At a Glance
- •Squarespace has no built-in uptime monitoring dashboard and no downtime alerts. If your site goes down, Squarespace will not notify you. You need external monitoring to know when something is wrong.
- •Common causes of Squarespace downtime include platform outages, DNS misconfiguration with custom domains, SSL certificate provisioning delays, and third-party integration failures (Stripe, PayPal, scheduling tools).
- •Monitor your homepage, key landing pages, e-commerce checkout, and booking or contact pages. Use 1 to 5 minute check intervals depending on how revenue-critical each page is.
- •Squarespace provides free SSL certificates, but renewal failures and DNS misconfigurations can break HTTPS. SSL certificate monitoring catches these before visitors see security warnings.
- •Notifier monitors all of this (including SSL certificates) free for up to 10 URLs with email, SMS, and phone call alerts on every plan. Paid plans start at $4/month for faster check intervals.
Squarespace powers millions of websites, from portfolio sites and blogs to full e-commerce stores.
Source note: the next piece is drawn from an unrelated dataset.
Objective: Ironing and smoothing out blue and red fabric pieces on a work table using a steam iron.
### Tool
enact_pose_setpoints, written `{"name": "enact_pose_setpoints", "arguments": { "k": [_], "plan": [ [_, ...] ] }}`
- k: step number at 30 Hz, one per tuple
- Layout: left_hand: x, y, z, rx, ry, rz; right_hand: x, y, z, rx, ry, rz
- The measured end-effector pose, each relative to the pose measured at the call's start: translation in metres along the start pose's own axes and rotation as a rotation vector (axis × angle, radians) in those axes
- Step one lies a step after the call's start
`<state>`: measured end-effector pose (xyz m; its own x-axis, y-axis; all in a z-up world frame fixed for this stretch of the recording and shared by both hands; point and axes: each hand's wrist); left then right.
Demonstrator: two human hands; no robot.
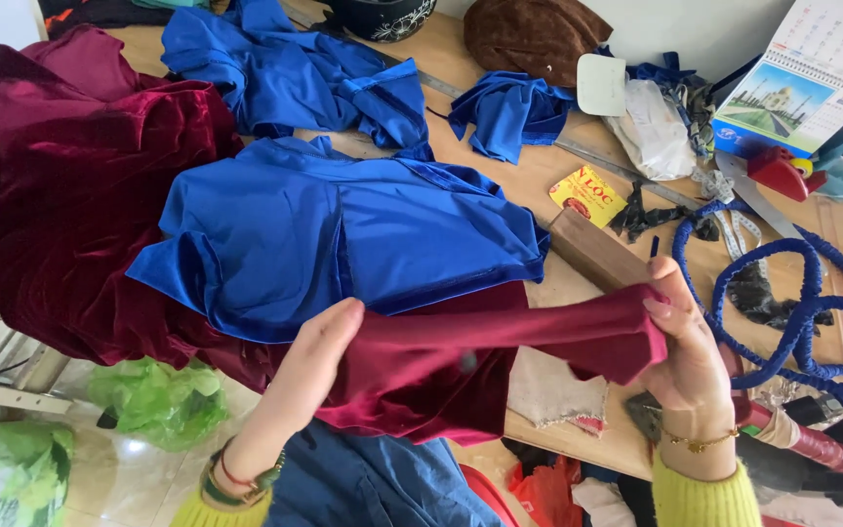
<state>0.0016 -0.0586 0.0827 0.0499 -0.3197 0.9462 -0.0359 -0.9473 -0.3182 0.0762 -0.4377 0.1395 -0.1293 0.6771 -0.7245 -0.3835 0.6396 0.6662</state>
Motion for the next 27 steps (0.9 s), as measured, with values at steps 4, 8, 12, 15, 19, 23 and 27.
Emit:
{"name": "enact_pose_setpoints", "arguments": {
  "k": [4, 8, 12, 15, 19, 23, 27],
  "plan": [
    [-0.051, 0.013, -0.011, -0.213, 0.197, -0.856, 0.001, -0.014, -0.003, -0.024, 0.012, -0.03],
    [-0.058, 0.052, -0.002, -0.238, -0.363, -1.484, 0.003, -0.024, -0.009, 0.01, -0.001, -0.019],
    [0.0, 0.041, -0.011, -0.152, -0.581, -1.166, 0.0, -0.028, -0.007, 0.038, -0.012, -0.098],
    [0.003, 0.024, 0.002, -0.074, -0.624, -1.17, -0.007, -0.01, 0.018, 0.003, 0.026, -0.081],
    [0.047, -0.013, 0.06, -0.103, 0.289, -0.504, -0.031, 0.028, 0.087, 0.074, -0.039, -0.372],
    [0.12, -0.053, 0.104, 0.089, 0.129, -0.87, -0.065, 0.047, 0.141, 0.232, -0.234, -0.454],
    [0.096, -0.044, 0.094, 0.114, 0.092, -0.828, -0.034, 0.069, 0.128, 0.315, -0.188, -0.678]
  ]
}}
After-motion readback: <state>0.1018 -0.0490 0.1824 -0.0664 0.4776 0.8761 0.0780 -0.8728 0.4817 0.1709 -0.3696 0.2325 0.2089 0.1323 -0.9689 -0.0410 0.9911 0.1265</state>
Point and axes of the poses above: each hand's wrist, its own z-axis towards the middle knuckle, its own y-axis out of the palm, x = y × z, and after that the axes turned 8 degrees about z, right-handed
It handles hosting, security, and infrastructure so you can focus on content and design. But there is one thing Squarespace does not do: tell you when your site goes down.
Unlike Wix, which at least offers a basic uptime dashboard (even if it only checks once per day), Squarespace has no built-in monitoring at all. No uptime dashboard. No downtime alerts. No way to check if your site is accessible from different regions. If your Squarespace site goes down at 2 AM, you will not know until a customer tells you or you check it yourself the next morning.
This guide covers why Squarespace sites go down, what pages you should monitor, and how to set up external monitoring that alerts you within minutes of an outage. Whether you run a simple portfolio or a Squarespace store processing hundreds of orders per day, you need visibility into your site's availability.
Why Squarespace Sites Need External Monitoring
"Squarespace handles my hosting. Why would I need monitoring?" This is the most common question from Squarespace users, and the answer is straightforward: managed hosting does not mean zero downtime.
Squarespace runs on a robust infrastructure, but it is still a shared platform. When Squarespace has an issue, every site on the platform is affected. And since you have no access to the server, you cannot restart services, check error logs, or deploy a fix yourself. The only thing you can do is know that something is wrong, and that requires monitoring.
The core problem
With self-hosted sites, you can fix server issues yourself. With Squarespace, you cannot. That makes knowing about downtime even more important, because your response is different: contact Squarespace support, update your customers, pause ad campaigns, and wait. You cannot do any of that if you do not know your site is down.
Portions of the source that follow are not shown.